Schwyzer also points to the Feminist Sexual Ethics Project and reflects on it in A rambling musing on "five pillars" of a feminist theology of sex.
At "verbum ipsum" Lee has two posts on Nagel's The Last Word. It's a good book and an easy read, one I'd highly recommend. It's more of a thought-provoker, I think, than a rigorous argument, but there's nothing wrong with that.
"Against the Grain" has posted a vast set of commentaries and reactions to Benedict XVI's recent encyclical, from all across the web. As some have noted, the fact that Deus Est Caritas is on the subject of love doesn't mean (contrary to the assumptions of some reporters, and I imagine others) that it is uncontroversial. It should be seen as what it probably is: the Pope is laying down foundations for a fight.
Monday, January 30, 2006
I thought Kenny Pearce's Persons as Events, giving a "broadly Lockean" account of personal identity, was especially interesting. I'm not convinced it's quite accurate to say that Locke himself views persons as events; rather, I think he thinks of 'person' as a quasi-legal ('forensic', in his terms) attribution; one very similar to, but better thought out than, Hobbes's personation account of persons. But one can see how the event account suggested in the post might be seen as at least "broadly Lockean".
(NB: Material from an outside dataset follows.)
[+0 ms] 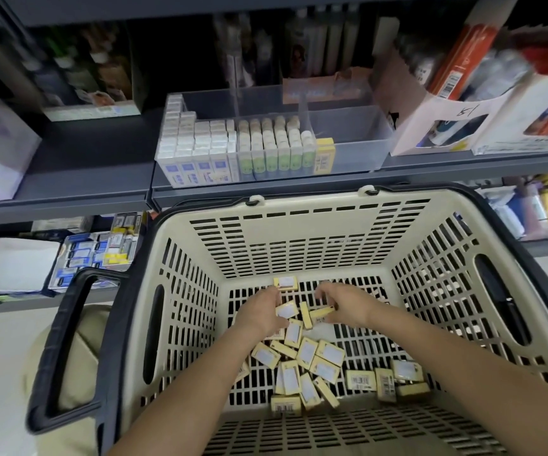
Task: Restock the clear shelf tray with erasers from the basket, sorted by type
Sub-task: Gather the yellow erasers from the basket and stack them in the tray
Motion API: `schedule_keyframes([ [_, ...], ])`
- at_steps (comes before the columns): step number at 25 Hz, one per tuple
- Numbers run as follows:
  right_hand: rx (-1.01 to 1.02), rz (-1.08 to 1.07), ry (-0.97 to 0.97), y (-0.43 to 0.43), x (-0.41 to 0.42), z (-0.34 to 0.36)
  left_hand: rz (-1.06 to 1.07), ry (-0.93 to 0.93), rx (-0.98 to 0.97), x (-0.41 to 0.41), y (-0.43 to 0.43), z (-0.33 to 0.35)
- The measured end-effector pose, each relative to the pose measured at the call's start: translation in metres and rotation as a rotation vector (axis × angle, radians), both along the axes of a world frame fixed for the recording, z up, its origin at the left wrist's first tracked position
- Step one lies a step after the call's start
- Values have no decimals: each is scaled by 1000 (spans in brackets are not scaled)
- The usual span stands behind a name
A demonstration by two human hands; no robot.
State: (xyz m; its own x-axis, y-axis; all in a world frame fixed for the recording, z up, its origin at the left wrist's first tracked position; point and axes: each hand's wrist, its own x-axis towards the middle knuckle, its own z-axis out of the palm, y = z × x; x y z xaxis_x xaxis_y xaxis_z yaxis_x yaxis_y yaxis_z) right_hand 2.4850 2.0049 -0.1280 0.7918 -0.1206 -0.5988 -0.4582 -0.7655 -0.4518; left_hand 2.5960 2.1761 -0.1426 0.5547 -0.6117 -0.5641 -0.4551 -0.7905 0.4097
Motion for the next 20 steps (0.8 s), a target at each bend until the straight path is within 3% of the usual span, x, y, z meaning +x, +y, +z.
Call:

(1) The question is whether the compositional account can do just to Chalcedonian Christology. But no Chalcedonian is committed to the claim that Jesus's human mind and human body would have composed a (complete) human being if they weren't assumed. Moreover, the inference from mind and body are components of a human person to mind and body (completely) compose a human person is illegitimate, even in the case of an ordinary human being, unless we have an account of mind-body union adequate to bridge the gap between the two. This is relevant to Chalcedon particularly in that the Councils when talking about minds are regularly concerned not with substantive components but with abilities: God assumes humanity and therefore human abilities. In other words, in Chalcedonian Christology God does not assume a human person, or even a potential human person; he assumes humanity and so becomes a human person with genuine human abilities (and the genuine organs of those abilities). The compositional account can allow for this unless we are assuming a very particular sort of account of mind-body union (namely, that mind and body are united as two substances are united).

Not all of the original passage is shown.